На крыльцо очень своевременно вышла тетя Нина – скликать гостей к столу. С горящими щеками я сорвалась с перил и убежала в дом.
3
Семья вурдалаков
Праздничный банкет казался бесконечным. Время близилось к одиннадцати, а народ и не думал расходиться. Несмотря на шум и гам, я сидела и от усталости засыпала прямо за столом. Бабка и тетя Нина уже несколько раз предлагали мне пойти спать, но я упорно отказывалась, поскольку намеревалась попробовать местный самогон и ждала удобного момента, когда на меня не будут смотреть родители. Пьяные тосты мужиков и крикливое перешучивание теток, так раздражавшие вначале, теперь совершенно меня не трогали, как будто я оказалась в невидимом коконе, глушившем все звуки и запахи.
В дверях появилась Машка с недовольной физиономией. Она несла толстое сложенное одеяло.
– Ангелина! – позвала она. – Пошли спать, ну их к дьяволу!
Вокруг раздался хохот, посыпались шуточки. Бабка замахала мне рукой, изгоняя из-за стола. Я незаметно взяла соседскую стопку с самогоном, быстро глотнула, в ужасе закусила соседским же бутербродом с сервелатом и пошла за сестрой.
На выходе я столкнулась с тетей Ниной.
– Пошли, дам тебе одеяло, – сказала она и повела меня за печь. – Ничего, ночи сейчас теплые, а тут, сама видишь…
В комнате за печью в несколько глоток, с подвываниями, орали «Подмосковные вечера».
– А разве я не на сундуке буду спать? – упавшим голосом просила я.
– Завтра – на сундуке. А сегодня в доме спальных мест нет, так что поспите с Манькой на сеновале.
С меня тут же слетел весь сон. Я схватила одеяло и устремилась за дверь.

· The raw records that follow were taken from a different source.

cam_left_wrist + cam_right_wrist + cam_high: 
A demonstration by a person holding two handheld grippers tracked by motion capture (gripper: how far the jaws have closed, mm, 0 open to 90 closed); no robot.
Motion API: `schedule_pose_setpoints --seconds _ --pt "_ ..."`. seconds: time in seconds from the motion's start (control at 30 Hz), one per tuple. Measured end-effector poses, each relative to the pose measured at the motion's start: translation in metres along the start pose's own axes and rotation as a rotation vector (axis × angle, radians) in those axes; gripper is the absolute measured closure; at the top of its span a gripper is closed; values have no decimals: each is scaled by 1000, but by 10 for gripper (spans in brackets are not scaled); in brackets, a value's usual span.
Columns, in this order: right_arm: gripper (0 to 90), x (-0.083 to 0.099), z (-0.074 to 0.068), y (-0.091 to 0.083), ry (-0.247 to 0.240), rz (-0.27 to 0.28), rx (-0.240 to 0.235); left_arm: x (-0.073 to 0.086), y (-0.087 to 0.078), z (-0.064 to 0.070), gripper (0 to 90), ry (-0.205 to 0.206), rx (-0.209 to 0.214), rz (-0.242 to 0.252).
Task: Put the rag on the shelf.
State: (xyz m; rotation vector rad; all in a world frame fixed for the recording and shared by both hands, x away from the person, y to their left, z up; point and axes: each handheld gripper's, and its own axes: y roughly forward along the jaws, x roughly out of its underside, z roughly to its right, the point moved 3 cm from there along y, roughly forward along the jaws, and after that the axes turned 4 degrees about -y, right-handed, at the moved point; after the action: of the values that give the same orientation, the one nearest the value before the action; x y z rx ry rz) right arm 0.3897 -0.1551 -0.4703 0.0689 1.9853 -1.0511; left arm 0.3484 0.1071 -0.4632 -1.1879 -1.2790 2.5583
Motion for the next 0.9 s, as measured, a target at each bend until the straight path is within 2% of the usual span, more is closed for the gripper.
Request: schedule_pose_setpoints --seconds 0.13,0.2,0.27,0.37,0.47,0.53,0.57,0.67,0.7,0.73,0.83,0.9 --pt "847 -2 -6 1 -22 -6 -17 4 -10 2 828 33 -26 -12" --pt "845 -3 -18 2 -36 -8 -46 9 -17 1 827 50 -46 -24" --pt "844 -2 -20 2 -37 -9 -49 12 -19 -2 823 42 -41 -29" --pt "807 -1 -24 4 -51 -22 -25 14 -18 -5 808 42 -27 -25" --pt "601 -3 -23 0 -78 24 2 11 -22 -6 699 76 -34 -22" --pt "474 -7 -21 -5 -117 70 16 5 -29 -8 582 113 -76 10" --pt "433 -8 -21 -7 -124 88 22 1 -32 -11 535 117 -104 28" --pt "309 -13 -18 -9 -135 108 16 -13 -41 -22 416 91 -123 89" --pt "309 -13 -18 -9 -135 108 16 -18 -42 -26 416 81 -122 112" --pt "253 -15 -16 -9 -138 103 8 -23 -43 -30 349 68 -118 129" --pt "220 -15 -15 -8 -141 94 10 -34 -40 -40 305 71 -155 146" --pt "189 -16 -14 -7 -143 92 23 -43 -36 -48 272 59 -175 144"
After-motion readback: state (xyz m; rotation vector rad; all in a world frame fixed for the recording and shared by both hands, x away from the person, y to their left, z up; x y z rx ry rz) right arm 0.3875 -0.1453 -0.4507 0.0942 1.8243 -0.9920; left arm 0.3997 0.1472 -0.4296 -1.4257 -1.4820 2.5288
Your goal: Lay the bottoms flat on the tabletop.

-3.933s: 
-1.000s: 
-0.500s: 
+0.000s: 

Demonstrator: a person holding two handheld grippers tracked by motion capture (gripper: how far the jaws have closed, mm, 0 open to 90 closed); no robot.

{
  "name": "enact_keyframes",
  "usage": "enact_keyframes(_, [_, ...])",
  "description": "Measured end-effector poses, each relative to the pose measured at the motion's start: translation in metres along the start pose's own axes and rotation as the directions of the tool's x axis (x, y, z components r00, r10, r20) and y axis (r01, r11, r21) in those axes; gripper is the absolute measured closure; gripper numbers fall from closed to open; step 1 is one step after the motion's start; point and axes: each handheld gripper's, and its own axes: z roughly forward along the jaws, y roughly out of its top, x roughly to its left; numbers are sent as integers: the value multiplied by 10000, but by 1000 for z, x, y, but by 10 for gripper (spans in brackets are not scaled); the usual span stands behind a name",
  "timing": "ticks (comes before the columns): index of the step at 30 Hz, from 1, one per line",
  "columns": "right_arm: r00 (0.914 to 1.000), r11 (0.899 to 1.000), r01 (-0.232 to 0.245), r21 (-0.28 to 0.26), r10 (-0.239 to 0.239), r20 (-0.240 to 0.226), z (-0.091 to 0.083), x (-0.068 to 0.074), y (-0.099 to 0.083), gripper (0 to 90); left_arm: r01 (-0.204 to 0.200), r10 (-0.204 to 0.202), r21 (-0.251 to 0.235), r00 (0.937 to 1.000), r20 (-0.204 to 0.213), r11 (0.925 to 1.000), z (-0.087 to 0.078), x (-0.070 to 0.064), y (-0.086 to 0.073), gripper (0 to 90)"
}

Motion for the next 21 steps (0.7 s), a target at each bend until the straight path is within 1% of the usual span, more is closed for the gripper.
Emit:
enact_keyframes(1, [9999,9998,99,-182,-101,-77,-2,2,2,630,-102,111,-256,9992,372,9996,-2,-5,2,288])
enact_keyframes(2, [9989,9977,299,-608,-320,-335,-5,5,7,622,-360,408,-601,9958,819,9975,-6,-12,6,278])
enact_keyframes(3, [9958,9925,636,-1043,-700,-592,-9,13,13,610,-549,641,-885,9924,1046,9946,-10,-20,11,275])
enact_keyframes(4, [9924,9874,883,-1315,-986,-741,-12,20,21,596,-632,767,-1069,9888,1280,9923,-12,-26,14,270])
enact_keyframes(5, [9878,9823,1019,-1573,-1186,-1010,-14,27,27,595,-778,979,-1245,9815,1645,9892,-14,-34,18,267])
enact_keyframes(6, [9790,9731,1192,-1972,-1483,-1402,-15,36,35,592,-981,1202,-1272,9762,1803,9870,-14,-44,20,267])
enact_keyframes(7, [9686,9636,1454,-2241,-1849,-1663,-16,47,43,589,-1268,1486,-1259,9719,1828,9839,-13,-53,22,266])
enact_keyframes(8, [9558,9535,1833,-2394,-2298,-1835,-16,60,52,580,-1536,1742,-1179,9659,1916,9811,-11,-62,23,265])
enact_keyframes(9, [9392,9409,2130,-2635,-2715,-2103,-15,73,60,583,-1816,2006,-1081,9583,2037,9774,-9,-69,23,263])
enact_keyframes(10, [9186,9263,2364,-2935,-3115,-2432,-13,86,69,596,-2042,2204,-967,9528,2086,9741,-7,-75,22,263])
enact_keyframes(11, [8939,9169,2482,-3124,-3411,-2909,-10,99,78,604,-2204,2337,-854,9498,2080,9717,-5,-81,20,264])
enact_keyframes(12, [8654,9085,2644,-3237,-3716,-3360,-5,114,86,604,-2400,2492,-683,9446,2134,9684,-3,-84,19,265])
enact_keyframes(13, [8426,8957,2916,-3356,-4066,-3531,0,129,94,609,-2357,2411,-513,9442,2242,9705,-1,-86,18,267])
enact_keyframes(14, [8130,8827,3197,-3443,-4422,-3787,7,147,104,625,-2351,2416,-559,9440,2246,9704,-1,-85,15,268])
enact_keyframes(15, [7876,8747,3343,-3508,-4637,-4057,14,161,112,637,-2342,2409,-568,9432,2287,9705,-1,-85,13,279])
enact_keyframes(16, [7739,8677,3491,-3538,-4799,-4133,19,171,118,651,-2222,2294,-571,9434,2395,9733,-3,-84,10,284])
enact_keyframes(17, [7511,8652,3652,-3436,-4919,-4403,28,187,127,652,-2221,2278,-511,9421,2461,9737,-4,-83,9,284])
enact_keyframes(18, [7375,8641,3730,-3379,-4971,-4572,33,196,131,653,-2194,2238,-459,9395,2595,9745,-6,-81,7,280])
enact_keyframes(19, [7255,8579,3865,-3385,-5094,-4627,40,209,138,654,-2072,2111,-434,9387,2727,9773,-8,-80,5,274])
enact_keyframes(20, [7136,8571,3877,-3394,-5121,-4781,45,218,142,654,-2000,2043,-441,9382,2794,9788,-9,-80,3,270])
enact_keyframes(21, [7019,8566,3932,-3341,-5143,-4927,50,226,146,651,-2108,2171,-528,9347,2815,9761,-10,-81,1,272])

Единственным источником света в обозримом пространстве были луна и тусклый фонарь у дороги, метрах в ста от бабкина двора. Я шагнула с крыльца в ночь, как нырнула в океан тьмы. Но скоро глаза привыкли. Освещенные окна избы вместе с приглушенным пением остались позади. Я разглядела Машку, которая уверенно куда-то шла через двор, таща одеяло, приметила темные прямоугольники хозяйственных построек, огоньки вдалеке, в окнах других домов. Луна была настолько яркой, что ее свет не позволял разглядеть звезды. Вскоре мне начало казаться, что в лунном свете постройки отбрасывают тени.
– Вот это луна у вас, даже глядеть больно, – щурясь, сказала я.
– Так полнолуние же, – равнодушно сказала Машка.
Я еще раз посмотрела на луну, и у меня в голове начал зреть замысел.
Что собой представлял сеновал, в темноте было не разобрать, но забираться на него предстояло по приставной лестнице. Я с трудом затащила свое одеяло и провалилась в пахучее и колючее сено. На сеновале было темно, хоть глаз выколи. Это было царство звуков и ощущений. Я разровняла под собой сено и легла на спину, завернувшись в одеяло, как в кокон, и вытянувшись во весь рост. Рядом, вздыхая и что-то недовольно бормоча, ворочалась невидимая Машка. Где-то поблизости зудел комар. Сквозь щели полосами струился лунный свет.
– Ты спишь? – прошептала я.
– Почти, – сонно отозвалась сестра.
– А здесь классно. Я думаю, буду здесь все время ночевать.
Из темноты донеслось мрачное хихиканье:
– Посмотрим, что ты утром скажешь. Еще в избу греться убежишь. Все, спокойной ночи.
Но спать мне расхотелось, зато возникло желание поболтать.
– Маш, как ты относишься к тому, что сегодня полнолуние?